• Instructions to follow:
Every line of the data that contains the string "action" must be copied.

• Collected data:
Segment Open

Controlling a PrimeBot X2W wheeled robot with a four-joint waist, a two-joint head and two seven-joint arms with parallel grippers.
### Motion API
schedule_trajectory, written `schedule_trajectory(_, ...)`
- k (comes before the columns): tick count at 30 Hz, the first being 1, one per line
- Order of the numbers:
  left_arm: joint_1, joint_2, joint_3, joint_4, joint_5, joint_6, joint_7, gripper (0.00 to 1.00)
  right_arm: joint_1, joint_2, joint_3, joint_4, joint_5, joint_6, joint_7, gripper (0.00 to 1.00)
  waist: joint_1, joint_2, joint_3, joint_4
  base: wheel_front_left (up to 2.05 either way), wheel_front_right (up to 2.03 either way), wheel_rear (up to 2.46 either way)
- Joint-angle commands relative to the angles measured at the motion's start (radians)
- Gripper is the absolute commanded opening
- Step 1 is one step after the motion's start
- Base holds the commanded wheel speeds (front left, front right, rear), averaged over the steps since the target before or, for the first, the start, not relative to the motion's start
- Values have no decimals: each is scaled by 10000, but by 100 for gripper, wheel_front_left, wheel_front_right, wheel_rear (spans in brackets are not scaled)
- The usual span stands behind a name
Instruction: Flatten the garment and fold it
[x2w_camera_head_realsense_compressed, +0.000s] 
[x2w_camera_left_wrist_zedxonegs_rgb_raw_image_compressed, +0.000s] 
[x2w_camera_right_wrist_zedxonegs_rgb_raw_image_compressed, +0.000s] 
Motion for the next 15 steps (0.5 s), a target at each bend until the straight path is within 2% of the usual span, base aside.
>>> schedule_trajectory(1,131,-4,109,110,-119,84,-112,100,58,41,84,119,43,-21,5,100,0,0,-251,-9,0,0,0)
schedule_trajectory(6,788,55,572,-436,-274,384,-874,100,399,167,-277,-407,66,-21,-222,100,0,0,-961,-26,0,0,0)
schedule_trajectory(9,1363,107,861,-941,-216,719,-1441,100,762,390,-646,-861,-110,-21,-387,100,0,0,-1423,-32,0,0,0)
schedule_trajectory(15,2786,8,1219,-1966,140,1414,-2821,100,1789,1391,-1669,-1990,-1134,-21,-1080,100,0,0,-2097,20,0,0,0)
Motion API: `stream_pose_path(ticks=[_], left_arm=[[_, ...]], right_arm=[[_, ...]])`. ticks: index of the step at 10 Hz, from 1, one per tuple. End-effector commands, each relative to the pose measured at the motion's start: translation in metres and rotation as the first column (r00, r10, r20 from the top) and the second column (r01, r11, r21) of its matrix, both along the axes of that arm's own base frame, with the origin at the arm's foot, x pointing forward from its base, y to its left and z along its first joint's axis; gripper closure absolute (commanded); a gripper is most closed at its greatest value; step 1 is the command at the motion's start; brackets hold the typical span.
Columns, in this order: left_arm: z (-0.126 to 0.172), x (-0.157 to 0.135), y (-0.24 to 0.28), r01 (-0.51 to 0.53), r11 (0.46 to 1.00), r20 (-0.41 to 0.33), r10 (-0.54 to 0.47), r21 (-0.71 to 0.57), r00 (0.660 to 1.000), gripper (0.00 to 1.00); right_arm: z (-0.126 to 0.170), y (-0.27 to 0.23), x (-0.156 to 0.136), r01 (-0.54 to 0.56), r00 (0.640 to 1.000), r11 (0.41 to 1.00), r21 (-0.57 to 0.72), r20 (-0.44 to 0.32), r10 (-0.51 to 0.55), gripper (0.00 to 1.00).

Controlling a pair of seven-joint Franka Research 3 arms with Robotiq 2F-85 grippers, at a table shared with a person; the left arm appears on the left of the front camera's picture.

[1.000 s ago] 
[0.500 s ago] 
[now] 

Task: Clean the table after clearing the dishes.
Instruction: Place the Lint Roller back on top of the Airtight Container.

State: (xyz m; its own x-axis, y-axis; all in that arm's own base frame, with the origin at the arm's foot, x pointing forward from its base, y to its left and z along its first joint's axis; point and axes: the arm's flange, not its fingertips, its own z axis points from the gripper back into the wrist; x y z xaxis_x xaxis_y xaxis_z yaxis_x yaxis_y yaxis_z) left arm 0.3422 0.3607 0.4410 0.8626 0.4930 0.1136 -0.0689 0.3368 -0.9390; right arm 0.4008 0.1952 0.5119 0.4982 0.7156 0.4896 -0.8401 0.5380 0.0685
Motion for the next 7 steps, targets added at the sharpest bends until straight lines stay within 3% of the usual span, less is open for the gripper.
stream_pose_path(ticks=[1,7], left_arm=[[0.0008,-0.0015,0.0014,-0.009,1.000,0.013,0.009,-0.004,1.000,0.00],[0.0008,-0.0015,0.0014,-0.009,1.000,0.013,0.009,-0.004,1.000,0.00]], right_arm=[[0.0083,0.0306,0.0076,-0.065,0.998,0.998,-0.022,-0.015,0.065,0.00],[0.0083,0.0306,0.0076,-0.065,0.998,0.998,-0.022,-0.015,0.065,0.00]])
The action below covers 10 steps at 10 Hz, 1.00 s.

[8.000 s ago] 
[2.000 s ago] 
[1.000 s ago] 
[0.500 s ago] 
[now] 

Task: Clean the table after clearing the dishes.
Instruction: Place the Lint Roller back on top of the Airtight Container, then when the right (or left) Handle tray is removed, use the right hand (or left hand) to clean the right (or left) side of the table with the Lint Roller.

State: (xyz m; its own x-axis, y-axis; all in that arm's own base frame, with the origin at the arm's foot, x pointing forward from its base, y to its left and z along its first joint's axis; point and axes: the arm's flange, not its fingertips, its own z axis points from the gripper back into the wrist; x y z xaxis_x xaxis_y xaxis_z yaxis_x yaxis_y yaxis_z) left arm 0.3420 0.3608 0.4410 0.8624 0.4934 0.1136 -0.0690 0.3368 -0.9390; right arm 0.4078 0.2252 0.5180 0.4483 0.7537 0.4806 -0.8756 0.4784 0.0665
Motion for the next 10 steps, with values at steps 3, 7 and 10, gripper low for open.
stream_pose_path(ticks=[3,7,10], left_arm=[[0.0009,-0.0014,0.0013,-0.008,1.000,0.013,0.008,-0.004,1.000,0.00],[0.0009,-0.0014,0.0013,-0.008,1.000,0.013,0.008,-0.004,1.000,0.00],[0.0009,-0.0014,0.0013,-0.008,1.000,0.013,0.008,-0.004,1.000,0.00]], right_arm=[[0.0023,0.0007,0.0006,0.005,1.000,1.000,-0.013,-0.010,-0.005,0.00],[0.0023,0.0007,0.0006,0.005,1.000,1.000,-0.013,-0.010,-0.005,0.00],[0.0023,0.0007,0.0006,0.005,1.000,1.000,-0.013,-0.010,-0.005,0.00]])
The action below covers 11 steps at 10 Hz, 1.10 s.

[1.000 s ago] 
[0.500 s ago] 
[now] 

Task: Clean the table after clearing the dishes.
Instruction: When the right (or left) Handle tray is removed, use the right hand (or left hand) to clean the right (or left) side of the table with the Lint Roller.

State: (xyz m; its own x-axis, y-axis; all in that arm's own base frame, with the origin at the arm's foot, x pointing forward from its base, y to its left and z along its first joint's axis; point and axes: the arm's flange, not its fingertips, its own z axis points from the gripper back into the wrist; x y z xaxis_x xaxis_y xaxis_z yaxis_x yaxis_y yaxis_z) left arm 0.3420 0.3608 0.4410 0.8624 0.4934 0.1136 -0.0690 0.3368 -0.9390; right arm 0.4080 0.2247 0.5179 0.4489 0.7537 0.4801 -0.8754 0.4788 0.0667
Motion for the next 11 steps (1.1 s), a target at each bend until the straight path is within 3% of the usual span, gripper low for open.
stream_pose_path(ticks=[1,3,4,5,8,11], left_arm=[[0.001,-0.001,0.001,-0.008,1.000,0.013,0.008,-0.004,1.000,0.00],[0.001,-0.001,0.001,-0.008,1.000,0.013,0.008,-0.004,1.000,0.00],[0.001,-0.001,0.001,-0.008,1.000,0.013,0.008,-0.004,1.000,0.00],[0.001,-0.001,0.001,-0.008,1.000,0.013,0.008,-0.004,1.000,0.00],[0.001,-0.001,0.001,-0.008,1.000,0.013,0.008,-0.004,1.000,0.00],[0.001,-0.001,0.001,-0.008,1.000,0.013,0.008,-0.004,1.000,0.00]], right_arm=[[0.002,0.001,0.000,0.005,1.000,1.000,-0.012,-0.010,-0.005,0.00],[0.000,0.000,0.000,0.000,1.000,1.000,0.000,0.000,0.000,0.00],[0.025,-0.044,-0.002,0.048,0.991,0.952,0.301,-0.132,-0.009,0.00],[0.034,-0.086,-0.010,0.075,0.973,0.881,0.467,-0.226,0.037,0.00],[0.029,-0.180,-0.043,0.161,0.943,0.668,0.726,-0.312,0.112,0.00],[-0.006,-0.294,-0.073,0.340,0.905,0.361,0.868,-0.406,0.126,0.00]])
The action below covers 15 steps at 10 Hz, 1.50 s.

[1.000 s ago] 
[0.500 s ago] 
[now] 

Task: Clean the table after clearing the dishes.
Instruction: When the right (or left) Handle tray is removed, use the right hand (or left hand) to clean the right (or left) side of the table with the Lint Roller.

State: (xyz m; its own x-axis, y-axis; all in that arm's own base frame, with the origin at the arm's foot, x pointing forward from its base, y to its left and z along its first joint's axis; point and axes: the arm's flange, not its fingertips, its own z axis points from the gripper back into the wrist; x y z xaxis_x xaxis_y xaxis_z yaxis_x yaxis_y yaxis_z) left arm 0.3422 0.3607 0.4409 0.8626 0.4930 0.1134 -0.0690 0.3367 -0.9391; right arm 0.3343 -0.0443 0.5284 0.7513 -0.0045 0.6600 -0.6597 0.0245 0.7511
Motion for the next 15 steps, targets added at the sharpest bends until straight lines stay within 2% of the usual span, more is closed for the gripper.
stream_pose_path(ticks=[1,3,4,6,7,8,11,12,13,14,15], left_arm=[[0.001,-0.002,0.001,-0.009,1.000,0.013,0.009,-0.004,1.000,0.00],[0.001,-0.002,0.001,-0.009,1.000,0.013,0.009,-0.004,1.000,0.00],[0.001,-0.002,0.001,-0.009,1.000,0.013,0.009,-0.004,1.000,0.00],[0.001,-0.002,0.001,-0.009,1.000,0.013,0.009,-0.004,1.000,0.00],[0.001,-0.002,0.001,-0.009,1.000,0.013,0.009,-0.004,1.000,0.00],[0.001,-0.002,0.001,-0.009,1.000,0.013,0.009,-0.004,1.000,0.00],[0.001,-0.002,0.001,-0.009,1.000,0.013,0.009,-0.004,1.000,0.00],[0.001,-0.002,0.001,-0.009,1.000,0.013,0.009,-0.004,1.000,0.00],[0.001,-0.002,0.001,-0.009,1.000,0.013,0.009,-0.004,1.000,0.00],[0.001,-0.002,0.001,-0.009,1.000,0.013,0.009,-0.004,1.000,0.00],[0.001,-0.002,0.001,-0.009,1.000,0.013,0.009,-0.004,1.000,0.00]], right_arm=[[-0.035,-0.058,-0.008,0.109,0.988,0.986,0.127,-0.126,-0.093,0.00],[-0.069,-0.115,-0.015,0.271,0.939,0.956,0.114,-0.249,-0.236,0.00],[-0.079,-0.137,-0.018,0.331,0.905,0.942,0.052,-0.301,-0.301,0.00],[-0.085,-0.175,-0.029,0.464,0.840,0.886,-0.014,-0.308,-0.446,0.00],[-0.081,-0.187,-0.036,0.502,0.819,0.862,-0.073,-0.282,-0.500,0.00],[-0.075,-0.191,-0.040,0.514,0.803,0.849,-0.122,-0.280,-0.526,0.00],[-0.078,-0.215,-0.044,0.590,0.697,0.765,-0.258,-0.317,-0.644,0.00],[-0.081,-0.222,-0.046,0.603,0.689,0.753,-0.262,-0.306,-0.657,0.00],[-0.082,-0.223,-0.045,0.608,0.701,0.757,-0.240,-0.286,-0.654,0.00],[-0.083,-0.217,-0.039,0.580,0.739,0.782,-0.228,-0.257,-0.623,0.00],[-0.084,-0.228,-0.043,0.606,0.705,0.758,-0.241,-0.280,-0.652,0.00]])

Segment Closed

• Response to this task:
The action below covers 10 steps at 10 Hz, 1.00 s.
The action below covers 11 steps at 10 Hz, 1.10 s.
The action below covers 15 steps at 10 Hz, 1.50 s.

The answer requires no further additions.